Le Sénégal a mis en place le Programme National d’Autosuffisance en Riz (Pnar) vers l’horizon 2018. L’atteinte de cet objectif passe nécessairement par la riziculture pluviale qui occupe une place importante dans ce programme. Mais, cette pratique culturale est toujours en marge de la modernité, son principal problème pour rendre plus efficiente la production du riz au Sénégal.

 La riziculture a une importance capitale dans la région sud du Sénégal. Au niveau social comme  alimentaire, elle est une aubaine économique qui permet à plusieurs habitants, particulièrement les femmes, de subvenir à leurs besoins. Le potentiel des terres cultivables dans cette zone est énorme. Il tournerait sur un rendement qui peut atteindre 100 000 tonnes de riz par année selon la Division de l’Analyse, de la prévision, et des Statistiques Agricoles (DAPSA). Mais, la production annuelle atteint difficilement la barre des 40 000 tonnes par an. Les causes de ce déficit de rendement en riz sont à chercher sur les problèmes de modernisation surtout avec une mécanisation de cette filière qui est inadéquate à l’ère du temps.

 La houe, la daba ou le Kadiandou selon l’appellation qu’on lui donne dans cette zone, des matériels de culture aussi moyennageux que difficiles à manier, sont toujours les moyens techniques qu’utilisent encore ces braves femmes de la Casamance qui s’adonnent généralement à ce  métier. Les dépenses d’énergie considérables quant à l’utilisation de ces instruments dans les champs sont loin de booster les rendements en riz. Au contraire, ce problème de mécanisation est un écueil qui oblige à ces femmes de cultiver qu’une infirme partie des terres rizicultivables. À cela s’ajoute que cette riziculture dépend de la pluie, à la différence de la riziculture irriguée comme dans la vallée du fleuve Sénégal. Par conséquent, elle peine à prendre son envol dans ce pays.

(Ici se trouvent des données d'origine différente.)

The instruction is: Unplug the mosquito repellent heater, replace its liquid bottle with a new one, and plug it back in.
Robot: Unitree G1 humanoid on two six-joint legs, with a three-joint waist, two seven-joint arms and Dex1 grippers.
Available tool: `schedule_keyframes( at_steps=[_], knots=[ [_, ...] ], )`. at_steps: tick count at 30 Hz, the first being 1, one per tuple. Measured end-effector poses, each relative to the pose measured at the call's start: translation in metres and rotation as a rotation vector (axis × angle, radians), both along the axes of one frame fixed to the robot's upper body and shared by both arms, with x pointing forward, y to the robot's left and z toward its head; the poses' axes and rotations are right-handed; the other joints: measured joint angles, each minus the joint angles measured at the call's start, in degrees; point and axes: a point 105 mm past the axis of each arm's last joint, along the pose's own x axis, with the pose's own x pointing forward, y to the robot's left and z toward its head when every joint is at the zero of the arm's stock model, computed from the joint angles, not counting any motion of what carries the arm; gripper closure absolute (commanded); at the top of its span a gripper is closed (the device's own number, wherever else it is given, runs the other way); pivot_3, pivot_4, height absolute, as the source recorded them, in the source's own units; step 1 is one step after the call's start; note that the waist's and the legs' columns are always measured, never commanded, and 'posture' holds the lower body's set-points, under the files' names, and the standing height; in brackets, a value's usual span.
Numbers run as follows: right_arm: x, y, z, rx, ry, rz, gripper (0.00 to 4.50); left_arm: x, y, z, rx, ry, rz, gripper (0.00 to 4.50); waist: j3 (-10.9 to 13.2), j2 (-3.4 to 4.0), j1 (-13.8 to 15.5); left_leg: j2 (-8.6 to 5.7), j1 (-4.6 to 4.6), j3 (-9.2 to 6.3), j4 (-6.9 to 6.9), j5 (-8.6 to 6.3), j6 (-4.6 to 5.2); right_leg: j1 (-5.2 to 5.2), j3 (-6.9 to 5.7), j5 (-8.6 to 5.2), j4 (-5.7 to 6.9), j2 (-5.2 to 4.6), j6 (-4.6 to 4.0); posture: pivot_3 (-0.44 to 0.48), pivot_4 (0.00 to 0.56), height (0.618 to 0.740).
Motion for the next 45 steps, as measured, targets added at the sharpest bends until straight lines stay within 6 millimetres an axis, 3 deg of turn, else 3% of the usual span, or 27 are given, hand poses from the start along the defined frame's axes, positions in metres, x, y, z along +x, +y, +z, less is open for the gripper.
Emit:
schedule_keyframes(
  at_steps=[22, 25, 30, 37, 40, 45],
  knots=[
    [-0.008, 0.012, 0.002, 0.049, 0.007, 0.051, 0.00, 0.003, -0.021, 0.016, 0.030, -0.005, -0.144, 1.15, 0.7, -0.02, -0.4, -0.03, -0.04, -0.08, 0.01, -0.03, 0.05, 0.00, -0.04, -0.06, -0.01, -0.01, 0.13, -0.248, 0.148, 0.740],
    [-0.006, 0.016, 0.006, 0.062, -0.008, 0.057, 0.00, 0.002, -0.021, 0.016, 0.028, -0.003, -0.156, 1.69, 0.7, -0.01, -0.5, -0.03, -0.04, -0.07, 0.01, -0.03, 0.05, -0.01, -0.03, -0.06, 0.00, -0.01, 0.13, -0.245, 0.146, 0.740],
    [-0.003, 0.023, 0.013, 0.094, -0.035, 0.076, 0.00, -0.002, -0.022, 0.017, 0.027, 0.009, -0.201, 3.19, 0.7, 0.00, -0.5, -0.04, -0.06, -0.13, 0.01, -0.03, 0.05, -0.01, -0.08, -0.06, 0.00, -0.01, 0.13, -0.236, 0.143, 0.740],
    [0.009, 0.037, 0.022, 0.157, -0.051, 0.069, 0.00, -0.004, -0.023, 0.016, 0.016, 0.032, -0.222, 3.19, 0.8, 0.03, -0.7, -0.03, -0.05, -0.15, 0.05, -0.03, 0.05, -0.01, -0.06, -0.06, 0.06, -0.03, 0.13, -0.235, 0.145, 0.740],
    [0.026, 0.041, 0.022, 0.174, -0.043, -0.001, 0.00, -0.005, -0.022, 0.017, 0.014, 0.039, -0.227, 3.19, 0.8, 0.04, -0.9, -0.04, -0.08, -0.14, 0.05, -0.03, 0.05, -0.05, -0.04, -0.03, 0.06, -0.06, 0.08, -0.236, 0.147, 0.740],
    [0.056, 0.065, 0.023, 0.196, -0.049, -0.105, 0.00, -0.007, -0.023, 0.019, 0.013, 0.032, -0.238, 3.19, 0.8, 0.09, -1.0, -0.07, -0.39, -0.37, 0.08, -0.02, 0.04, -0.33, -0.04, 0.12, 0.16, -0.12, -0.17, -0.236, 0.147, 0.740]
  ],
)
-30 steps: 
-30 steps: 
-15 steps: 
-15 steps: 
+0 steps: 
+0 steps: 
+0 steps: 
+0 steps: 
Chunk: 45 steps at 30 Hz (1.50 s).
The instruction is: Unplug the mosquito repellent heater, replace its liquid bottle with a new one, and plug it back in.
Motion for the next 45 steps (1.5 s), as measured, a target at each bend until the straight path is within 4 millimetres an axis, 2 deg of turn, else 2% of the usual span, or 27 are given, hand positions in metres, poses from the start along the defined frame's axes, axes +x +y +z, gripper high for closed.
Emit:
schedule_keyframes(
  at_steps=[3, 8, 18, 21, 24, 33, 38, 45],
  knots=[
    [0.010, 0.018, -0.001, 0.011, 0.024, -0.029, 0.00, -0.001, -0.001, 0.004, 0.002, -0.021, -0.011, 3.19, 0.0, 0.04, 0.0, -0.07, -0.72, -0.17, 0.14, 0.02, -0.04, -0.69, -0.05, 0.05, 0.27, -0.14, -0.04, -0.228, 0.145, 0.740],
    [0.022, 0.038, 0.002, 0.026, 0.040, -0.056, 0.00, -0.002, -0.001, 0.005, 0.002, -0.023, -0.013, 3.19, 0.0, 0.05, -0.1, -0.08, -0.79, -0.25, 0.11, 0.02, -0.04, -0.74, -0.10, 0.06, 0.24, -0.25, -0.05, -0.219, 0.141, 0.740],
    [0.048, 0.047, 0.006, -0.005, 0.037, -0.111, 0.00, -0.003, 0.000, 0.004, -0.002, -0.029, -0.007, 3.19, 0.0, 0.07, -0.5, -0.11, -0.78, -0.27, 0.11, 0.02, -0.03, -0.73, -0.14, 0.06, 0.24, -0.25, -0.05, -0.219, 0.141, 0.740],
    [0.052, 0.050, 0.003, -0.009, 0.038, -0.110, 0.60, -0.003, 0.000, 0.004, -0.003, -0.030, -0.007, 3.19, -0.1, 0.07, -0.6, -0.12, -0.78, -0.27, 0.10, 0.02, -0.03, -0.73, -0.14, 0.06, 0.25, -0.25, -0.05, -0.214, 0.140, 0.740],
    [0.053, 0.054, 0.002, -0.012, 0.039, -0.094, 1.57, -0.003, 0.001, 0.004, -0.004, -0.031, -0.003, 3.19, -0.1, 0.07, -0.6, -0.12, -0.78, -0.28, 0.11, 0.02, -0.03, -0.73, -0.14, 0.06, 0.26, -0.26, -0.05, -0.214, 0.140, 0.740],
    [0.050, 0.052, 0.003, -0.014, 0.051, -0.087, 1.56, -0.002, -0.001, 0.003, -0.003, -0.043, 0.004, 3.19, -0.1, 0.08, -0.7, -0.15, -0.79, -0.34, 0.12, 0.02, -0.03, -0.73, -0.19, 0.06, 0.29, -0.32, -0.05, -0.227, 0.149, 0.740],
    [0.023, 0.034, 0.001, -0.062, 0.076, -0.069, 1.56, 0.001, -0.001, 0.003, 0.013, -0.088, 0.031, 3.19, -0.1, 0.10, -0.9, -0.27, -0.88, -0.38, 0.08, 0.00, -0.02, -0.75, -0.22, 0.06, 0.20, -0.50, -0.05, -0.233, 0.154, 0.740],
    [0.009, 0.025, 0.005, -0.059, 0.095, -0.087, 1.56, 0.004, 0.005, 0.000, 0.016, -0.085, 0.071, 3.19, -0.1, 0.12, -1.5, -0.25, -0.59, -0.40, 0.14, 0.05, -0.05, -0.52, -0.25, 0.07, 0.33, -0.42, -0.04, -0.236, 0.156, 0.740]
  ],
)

Néanmoins, des efforts et des financements ont été réunis pour  le développement de la pratique de la riziculture dans le bas fond du pays. C’est le cas du Programme National D’accélération de la Cadence de l’Agriculture (PRACAS) où l’État sénégalais a prévu 40% de la production attendue cette année (2017) devant provenir des zones où la culture pluviale se développe le plus  telles que Sedhiou, Kolda, Ziguinchor entre autres selon l’Agence de Presse Sénégalaise (APS).

Le Programme National d’Autosuffisance en Riz (PNAR) entre aussi  dans le cadre de l’amélioration de la culture du riz pluvial dans le bas fond du pays. Car, ce programme  encourage les producteurs à travers des matériaux que l’État octroie à ces derniers.

En outre, l’État sénégalais doit réunir des moyens techniques plus sophistiqués pour développer la riziculture pluviale dans le bas fond du pays. Autrement dit, il doit accompagner l’Institut Sénégalais de Recherche Agricole (ISRA) à mettre  un paquet technique qui va rehausser le niveau de satisfaction des besoins en riz dans ce pays.

Mais également, il faudra que  les autorités étatiques appuient les producteurs pour que les prestations de services  de la riziculture pluviale soit développées afin d’améliorer une bonne partie de la  production destinée à l’autoconsommation . La Société de Développement Agricole et Industriel (SODAGRI)  est ainsi interpellée dans cette campagne de  modernisation de la riziculture pluviale, car l’État doit renforcer cette structure pour accompagner les producteurs qui ont déjà acquis des expériences  dans le domaine.